■ **Exercise**
In the listing that follows, locate the line containing "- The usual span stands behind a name" and the line containing "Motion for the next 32". Retype exactly those two lines and every line between them, and nothing more.

■ **Record set**
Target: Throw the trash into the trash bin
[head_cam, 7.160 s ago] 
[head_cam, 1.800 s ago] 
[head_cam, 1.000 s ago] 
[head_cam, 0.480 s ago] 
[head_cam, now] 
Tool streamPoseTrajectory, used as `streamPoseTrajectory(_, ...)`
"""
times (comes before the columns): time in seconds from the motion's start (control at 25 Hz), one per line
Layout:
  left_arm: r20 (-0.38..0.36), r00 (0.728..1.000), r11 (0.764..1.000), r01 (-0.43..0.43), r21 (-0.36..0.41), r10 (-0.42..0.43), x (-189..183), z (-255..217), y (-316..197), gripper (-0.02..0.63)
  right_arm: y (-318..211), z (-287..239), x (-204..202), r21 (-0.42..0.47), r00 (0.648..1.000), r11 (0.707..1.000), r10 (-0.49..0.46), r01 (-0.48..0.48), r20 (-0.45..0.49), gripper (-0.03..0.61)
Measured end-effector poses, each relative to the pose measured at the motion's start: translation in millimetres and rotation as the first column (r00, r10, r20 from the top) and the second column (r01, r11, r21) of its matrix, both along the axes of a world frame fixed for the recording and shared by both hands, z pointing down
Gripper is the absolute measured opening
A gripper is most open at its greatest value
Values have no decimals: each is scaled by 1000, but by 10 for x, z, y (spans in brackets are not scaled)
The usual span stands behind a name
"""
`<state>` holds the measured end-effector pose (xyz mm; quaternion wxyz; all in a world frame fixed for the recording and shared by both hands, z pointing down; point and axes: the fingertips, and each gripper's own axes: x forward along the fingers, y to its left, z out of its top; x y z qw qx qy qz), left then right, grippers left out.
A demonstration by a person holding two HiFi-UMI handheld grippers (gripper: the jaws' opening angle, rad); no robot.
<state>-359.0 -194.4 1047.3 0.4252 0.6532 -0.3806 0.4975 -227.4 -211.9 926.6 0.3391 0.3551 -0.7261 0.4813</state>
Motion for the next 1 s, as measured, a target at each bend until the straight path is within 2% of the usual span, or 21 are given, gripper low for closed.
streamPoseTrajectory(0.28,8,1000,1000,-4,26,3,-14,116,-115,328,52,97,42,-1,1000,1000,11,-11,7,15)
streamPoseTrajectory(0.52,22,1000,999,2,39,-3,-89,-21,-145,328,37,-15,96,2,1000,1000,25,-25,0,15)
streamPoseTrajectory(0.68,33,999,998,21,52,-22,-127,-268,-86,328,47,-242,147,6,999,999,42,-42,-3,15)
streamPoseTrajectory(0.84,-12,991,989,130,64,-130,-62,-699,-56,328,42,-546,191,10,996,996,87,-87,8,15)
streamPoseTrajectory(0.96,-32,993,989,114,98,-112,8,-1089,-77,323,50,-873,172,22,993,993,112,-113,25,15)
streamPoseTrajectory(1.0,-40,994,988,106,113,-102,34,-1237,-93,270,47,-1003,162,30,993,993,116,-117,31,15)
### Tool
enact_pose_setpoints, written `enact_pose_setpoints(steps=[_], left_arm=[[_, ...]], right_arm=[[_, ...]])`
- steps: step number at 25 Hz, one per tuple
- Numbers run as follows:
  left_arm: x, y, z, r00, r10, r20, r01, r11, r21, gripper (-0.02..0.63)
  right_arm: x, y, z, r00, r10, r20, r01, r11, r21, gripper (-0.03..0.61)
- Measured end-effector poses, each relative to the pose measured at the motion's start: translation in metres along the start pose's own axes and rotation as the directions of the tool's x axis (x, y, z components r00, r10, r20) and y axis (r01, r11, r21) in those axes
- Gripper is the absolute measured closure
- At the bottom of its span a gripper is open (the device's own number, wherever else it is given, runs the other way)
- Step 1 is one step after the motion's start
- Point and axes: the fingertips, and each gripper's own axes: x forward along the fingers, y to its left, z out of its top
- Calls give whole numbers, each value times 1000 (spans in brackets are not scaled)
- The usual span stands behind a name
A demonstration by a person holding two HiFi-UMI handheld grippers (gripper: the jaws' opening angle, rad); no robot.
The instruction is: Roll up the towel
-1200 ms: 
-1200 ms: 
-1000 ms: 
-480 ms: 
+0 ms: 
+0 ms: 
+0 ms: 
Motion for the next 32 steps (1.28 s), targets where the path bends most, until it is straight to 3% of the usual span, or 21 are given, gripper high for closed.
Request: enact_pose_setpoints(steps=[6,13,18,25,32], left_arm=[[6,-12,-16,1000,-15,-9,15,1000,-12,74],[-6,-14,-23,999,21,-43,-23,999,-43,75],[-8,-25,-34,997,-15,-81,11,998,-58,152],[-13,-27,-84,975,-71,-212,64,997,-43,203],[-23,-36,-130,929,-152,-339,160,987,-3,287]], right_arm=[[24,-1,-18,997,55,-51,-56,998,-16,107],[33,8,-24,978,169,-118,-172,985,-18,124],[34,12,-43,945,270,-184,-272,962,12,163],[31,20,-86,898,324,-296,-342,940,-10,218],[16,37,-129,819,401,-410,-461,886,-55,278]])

■ **Output of the exercise**
- The usual span stands behind a name
A demonstration by a person holding two HiFi-UMI handheld grippers (gripper: the jaws' opening angle, rad); no robot.
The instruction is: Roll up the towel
-1200 ms: 
-1200 ms: 
-1000 ms: 
-480 ms: 
+0 ms: 
+0 ms: 
+0 ms: 
Motion for the next 32 steps (1.28 s), targets where the path bends most, until it is straight to 3% of the usual span, or 21 are given, gripper high for closed.

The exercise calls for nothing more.